Copy out exactly the lines from the one with "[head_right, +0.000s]" through the last line of the listing below, both included, but none of the pictures.

Segment Start: Source data

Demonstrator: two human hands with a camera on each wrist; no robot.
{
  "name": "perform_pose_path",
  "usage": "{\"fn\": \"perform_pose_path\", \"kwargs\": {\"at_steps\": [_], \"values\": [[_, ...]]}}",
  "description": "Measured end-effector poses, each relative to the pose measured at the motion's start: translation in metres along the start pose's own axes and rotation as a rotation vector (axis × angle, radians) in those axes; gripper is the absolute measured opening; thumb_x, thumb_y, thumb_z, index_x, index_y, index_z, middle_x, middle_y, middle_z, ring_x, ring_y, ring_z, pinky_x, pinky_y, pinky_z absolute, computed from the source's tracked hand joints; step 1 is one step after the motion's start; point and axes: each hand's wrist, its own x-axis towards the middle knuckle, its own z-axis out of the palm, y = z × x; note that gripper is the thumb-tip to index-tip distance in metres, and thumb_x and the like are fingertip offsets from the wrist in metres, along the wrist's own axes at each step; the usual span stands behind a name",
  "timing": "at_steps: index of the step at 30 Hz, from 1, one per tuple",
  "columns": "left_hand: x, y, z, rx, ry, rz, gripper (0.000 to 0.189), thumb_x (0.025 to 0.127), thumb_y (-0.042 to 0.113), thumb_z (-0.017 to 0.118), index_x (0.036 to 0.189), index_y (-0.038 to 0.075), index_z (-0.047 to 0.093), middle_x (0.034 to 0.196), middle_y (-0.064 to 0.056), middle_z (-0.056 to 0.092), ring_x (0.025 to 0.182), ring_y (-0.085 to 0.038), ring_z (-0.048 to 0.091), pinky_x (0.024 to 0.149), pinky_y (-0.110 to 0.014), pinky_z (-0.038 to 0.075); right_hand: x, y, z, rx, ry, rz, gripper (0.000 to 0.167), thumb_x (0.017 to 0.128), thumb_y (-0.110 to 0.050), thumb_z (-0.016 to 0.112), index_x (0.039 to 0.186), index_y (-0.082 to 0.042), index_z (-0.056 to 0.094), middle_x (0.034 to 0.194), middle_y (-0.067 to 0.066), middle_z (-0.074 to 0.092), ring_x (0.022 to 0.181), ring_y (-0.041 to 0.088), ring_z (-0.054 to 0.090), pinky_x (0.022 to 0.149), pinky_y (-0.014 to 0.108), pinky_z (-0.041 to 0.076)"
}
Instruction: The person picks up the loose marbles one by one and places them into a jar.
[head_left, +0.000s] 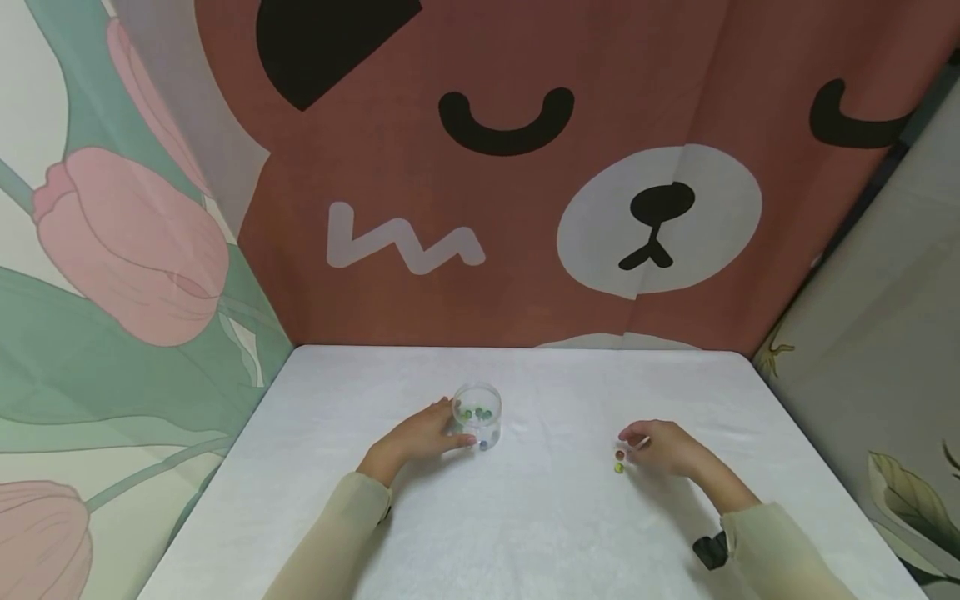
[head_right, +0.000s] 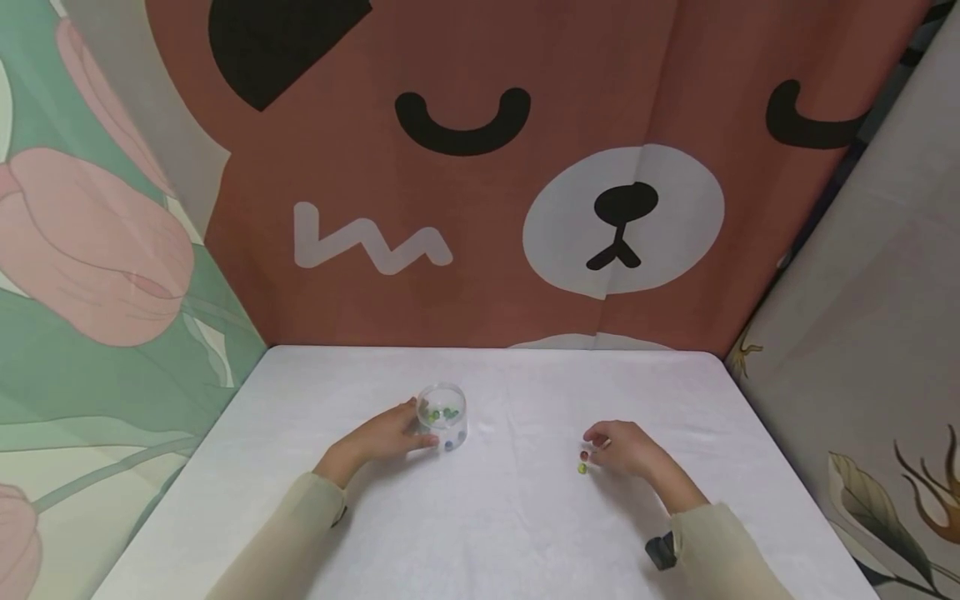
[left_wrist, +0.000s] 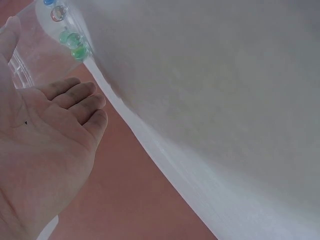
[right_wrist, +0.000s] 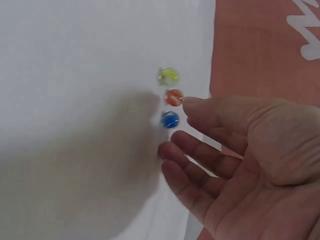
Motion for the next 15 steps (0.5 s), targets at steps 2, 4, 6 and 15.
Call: {"fn": "perform_pose_path", "kwargs": {"at_steps": [2, 4, 6, 15], "values": [[0.0, 0.0, 0.0, 0.004, 0.001, -0.005, 0.099, 0.089, 0.066, 0.065, 0.16, 0.008, 0.029, 0.163, -0.022, 0.027, 0.152, -0.038, 0.025, 0.122, -0.054, 0.024, 0.0, 0.005, 0.004, -0.018, 0.013, 0.0, 0.029, 0.089, -0.004, 0.072, 0.118, 0.0, 0.069, 0.109, 0.011, 0.07, 0.099, 0.027, 0.066, 0.082, 0.044, 0.055], [0.0, 0.0, 0.0, 0.003, 0.003, -0.01, 0.098, 0.089, 0.065, 0.065, 0.16, 0.008, 0.029, 0.164, -0.022, 0.027, 0.152, -0.037, 0.025, 0.122, -0.054, 0.024, 0.0, 0.008, 0.007, -0.043, 0.029, -0.009, 0.029, 0.088, -0.002, 0.071, 0.117, -0.001, 0.07, 0.108, 0.01, 0.069, 0.099, 0.027, 0.065, 0.084, 0.046, 0.054], [-0.001, 0.0, 0.0, 0.0, 0.006, -0.014, 0.097, 0.09, 0.064, 0.065, 0.16, 0.008, 0.029, 0.164, -0.022, 0.027, 0.152, -0.036, 0.025, 0.122, -0.054, 0.024, -0.001, 0.01, 0.01, -0.062, 0.047, -0.022, 0.028, 0.087, -0.001, 0.07, 0.115, -0.001, 0.071, 0.106, 0.009, 0.069, 0.098, 0.026, 0.063, 0.085, 0.047, 0.054], [-0.001, 0.002, 0.0, -0.005, 0.006, -0.025, 0.098, 0.089, 0.063, 0.067, 0.16, 0.006, 0.029, 0.163, -0.021, 0.028, 0.152, -0.036, 0.025, 0.122, -0.053, 0.024, 0.002, 0.014, 0.017, -0.119, 0.079, -0.035, 0.016, 0.083, 0.001, 0.071, 0.096, -0.007, 0.072, 0.091, 0.002, 0.063, 0.085, 0.017, 0.055, 0.077, 0.038, 0.049]]}}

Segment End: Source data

Response area:
[head_right, +0.000s] 
[left_wrist, +0.000s] 
[right_wrist, +0.000s] 
Motion for the next 15 steps (0.5 s), targets at steps 2, 4, 6 and 15.
Call: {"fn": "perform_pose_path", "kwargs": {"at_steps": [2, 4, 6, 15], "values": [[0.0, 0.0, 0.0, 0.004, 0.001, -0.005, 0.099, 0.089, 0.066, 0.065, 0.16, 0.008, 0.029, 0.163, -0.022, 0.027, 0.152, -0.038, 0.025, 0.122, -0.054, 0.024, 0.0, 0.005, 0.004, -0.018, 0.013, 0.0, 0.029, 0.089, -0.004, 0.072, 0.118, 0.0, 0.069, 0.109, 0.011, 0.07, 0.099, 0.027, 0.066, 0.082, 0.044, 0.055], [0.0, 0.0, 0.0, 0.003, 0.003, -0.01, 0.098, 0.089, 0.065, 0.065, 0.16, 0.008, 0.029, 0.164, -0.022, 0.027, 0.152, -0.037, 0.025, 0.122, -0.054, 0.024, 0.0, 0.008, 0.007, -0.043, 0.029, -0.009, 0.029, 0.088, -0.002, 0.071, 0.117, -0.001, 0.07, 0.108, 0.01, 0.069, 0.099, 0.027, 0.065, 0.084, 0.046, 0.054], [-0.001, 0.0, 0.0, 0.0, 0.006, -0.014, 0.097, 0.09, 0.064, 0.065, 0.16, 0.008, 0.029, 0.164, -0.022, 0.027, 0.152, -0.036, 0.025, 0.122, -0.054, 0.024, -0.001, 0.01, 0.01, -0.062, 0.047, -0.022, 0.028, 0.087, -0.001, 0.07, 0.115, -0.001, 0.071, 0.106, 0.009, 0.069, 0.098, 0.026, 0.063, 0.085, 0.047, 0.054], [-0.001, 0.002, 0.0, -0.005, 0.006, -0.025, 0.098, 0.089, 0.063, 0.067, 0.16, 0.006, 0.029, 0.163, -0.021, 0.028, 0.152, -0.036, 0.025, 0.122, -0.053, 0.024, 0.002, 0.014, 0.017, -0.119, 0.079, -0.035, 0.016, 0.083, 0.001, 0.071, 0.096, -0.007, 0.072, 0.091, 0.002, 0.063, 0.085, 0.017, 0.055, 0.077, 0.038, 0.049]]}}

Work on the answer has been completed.